Lookup Fileset,Fileset or Dataset for Reference

Post questions here relative to DataStage Enterprise/PX Edition for such areas as Parallel job design, Parallel datasets, BuildOps, Wrappers, etc.

Moderators: chulett, rschirm, roy

Post Reply
clarcombe
Premium Member
Premium Member
Posts: 515
Joined: Wed Jun 08, 2005 9:54 am
Location: Europe

Lookup Fileset,Fileset or Dataset for Reference

Post by clarcombe »

Dear esteemed colleagues,

Working at a new site where they are using Lookup Filesets with Lookup stage.

I have never used these as I have always preferred to use datasets (or they have been imposed by previous incumbent).

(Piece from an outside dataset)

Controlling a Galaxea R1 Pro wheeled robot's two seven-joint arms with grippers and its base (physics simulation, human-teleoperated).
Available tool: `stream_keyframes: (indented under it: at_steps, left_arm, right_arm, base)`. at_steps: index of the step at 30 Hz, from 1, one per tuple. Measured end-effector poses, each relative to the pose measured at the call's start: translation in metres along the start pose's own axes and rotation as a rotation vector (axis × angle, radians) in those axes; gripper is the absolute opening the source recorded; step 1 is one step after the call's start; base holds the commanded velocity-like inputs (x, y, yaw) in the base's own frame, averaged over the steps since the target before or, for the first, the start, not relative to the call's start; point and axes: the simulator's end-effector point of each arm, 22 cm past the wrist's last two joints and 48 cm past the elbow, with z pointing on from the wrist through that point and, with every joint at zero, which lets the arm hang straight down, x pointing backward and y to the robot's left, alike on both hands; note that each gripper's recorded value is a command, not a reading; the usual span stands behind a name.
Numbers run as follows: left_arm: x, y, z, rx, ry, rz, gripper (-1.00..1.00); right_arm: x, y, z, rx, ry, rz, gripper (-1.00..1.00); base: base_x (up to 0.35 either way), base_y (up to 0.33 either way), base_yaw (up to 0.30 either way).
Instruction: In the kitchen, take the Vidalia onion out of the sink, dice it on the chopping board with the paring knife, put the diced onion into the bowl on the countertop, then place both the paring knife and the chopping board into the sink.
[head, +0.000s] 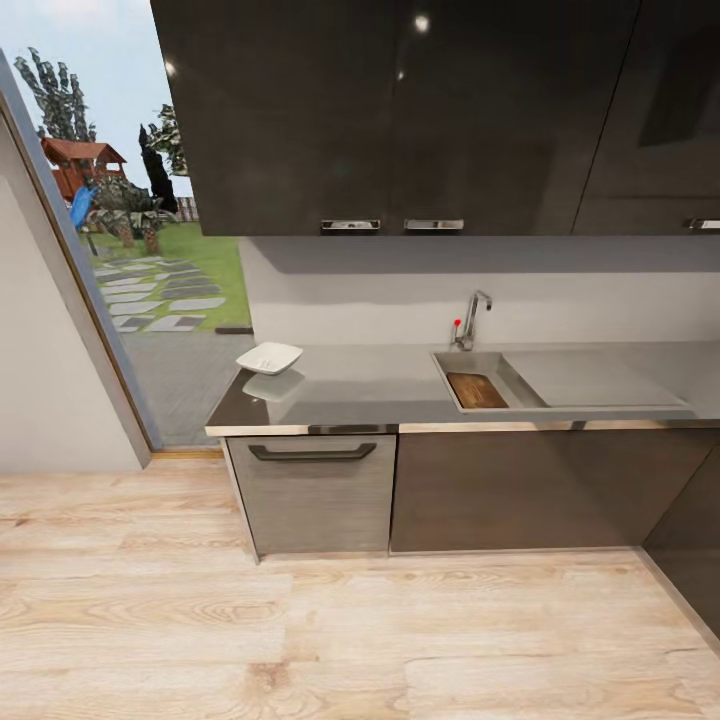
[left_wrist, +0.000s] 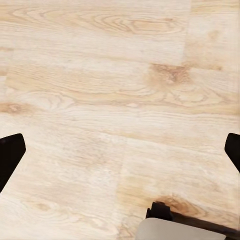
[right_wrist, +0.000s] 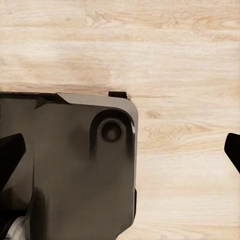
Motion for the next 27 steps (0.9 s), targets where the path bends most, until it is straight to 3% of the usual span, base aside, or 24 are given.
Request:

Having read various responses about lookup filesets, filesets and datasets I wondered if anyone has a definitive table of what cases they should be used for and their respective advantages/disadvantages.

Thanks

Colin
Colin Larcombe
-------------------

Certified IBM Infosphere Datastage Developer
Shaanpriya
Participant
Posts: 22
Joined: Thu Sep 11, 2008 11:47 pm
Location: Bangalore

Post by Shaanpriya »

Lookup fileset are preferred as
1) Indexing details of columns are preserved
2) The lookup column details are also stored.
clarcombe
Premium Member
Premium Member
Posts: 515
Joined: Wed Jun 08, 2005 9:54 am
Location: Europe

Post by clarcombe »

I have discovered the use of lookup filesets, the fact being that the fileset is present across all nodes automatically.
Colin Larcombe
-------------------

Certified IBM Infosphere Datastage Developer
ray.wurlod
Participant
Posts: 54607
Joined: Wed Oct 23, 2002 10:52 pm
Location: Sydney, Australia
Contact:

Post by ray.wurlod »

When you use a Lookup stage the reference input is loaded into memory and an index is created on its defined key on the fly.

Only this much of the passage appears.